La cote parisienne est toutefois restée sur sa faim mercredi, car la conférence du président était encore en cours lorsqu'elle a fermé ses portes.

En attendant ce rendez-vous, les investisseurs avaient pris connaissance de plusieurs indicateurs, comme la production industrielle britannique, qui est repartie en novembre. En zone euro, la reprise économique devrait se poursuivre à un rythme "modéré" au premier semestre 2017, sur fond de "croissance robuste" de la consommation privée.

Les stocks de pétrole brut ont nettement monté la semaine dernière aux Etats-Unis, dépassant les attentes sur le sujet, et la production a franchement accéléré.

Mais ces chiffres sont largement passés au second plan du fait de la conférence de presse de M. Trump.

PSA en hausse

Sur le front des valeurs, PSA a gagné 3,38% à 17,27 euros, soutenu par la publication de ses ventes mondiales en hausse de 5,8% en 2016, une croissance due à la réintégration dans les comptes des véhicules fabriqués en Iran sous licence Peugeot.

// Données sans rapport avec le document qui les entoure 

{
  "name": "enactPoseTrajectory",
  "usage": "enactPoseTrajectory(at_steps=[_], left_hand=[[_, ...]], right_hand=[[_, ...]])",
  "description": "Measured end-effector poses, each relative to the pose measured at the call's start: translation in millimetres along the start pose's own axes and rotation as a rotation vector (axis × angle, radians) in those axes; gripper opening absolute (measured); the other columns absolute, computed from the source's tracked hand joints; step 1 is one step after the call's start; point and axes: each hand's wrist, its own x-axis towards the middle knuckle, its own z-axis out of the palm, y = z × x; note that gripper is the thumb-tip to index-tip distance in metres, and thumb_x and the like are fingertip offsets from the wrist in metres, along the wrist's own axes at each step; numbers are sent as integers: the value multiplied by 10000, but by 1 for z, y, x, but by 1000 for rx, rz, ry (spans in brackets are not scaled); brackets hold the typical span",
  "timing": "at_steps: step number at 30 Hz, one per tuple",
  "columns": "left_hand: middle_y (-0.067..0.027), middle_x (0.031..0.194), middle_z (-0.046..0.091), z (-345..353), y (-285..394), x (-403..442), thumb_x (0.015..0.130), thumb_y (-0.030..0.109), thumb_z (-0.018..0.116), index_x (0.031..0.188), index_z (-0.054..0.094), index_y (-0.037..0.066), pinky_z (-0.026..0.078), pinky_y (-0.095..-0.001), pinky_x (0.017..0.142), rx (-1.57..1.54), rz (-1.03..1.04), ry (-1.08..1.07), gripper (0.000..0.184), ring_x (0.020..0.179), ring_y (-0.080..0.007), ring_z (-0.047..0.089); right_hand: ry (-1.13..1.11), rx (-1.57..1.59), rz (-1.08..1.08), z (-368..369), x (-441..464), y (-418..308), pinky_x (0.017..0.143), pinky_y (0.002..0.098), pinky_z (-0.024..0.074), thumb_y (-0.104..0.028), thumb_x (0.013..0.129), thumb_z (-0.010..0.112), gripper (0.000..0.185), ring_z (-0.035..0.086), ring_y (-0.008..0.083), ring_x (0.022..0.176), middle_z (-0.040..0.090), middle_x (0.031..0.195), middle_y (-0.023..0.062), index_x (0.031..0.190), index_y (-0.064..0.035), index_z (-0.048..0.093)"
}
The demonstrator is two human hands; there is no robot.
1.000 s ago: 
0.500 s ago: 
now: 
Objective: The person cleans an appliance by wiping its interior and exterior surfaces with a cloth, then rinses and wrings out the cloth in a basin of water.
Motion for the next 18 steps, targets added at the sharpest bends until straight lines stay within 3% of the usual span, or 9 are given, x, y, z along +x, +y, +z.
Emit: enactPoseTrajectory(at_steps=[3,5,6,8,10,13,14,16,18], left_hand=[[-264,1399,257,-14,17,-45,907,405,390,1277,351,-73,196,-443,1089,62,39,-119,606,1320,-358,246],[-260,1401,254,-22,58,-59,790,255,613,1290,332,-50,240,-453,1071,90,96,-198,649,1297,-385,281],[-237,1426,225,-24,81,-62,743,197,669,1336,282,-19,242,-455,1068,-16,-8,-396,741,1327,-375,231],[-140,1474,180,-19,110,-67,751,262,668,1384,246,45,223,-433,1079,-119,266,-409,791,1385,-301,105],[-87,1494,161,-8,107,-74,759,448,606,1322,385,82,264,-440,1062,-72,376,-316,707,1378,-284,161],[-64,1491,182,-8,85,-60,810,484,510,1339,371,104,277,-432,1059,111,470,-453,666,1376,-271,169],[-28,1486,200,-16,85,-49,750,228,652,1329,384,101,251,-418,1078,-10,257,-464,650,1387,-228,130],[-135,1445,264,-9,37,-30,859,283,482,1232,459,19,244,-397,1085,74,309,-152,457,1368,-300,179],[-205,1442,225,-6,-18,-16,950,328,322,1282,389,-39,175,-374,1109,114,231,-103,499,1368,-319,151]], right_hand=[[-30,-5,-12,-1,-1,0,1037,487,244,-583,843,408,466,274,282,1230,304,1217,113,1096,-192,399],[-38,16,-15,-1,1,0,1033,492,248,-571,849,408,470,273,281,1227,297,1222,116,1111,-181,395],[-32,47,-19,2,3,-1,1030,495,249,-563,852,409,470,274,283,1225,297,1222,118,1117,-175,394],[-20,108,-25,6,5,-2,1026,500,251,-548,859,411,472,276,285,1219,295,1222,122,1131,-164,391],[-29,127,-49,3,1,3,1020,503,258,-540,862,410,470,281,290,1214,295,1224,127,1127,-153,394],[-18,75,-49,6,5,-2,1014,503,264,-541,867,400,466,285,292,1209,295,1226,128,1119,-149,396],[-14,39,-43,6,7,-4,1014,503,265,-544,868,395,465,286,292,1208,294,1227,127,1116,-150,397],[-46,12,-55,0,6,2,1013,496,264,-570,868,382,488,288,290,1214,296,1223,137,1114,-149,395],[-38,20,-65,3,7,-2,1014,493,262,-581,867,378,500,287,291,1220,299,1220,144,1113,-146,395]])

Bouygues a progressé (+1,03% à 34,22 euros), après un contrat de plus de 1,7 milliard d'euros décroché par Bouygues Construction auprès d'EDF (-2,12% à 8,83 euros) pour la construction des bâtiments qui abriteront les deux réacteurs nucléaires de technologie EPR d'Hinkley Point au Royaume-Uni. L'électricien a aussi annoncé la mise en route de nouveaux projets de parcs éoliens et d'énergie solaire aux États-Unis.

Sanofi a perdu 1,26% à 77,32 euros après des déclarations hostiles au secteur pharmaceutique de Donald Trump.

Engie a lâché 2,98% à 11,58 euros après que l’État français a annoncé avoir cédé 100 millions d'actions du groupe, représentant 4,1% de son capital.

SEB a souffert (-6,34% à 118,85 euros) de l'abaissement de sa recommandation à "neutre" par Main First Bank AG, tout comme CGG (-4,83% à 11,42 euros), dont la recommandation a été abaissée à "vendre" par la société de Bourse Portzamparc.

Alstom a fini stable (+0,09% à 26,73 euros) après que son consortium avec Bombardier a remporté, sans surprise, le contrat pour les RER nouvelle génération, l'un des plus importants de l'histoire du ferroviaire, avec une première tranche de 1,55 milliard d'euros, et jusqu'à 3,75 milliards.

Suez a fini mal orienté (-0,73% à 13,65 euros) après l'annonce de son entrée au capital de Rubicon Global, groupe américain spécialisé dans la gestion et le recyclage des déchets, parfois surnommé le "Uber des déchets".

Cegid a été dynamisé (+4,11% à 64,05 euros) par l'annonce qu'il s'attend à une nouvelle progression de sa rentabilité courante.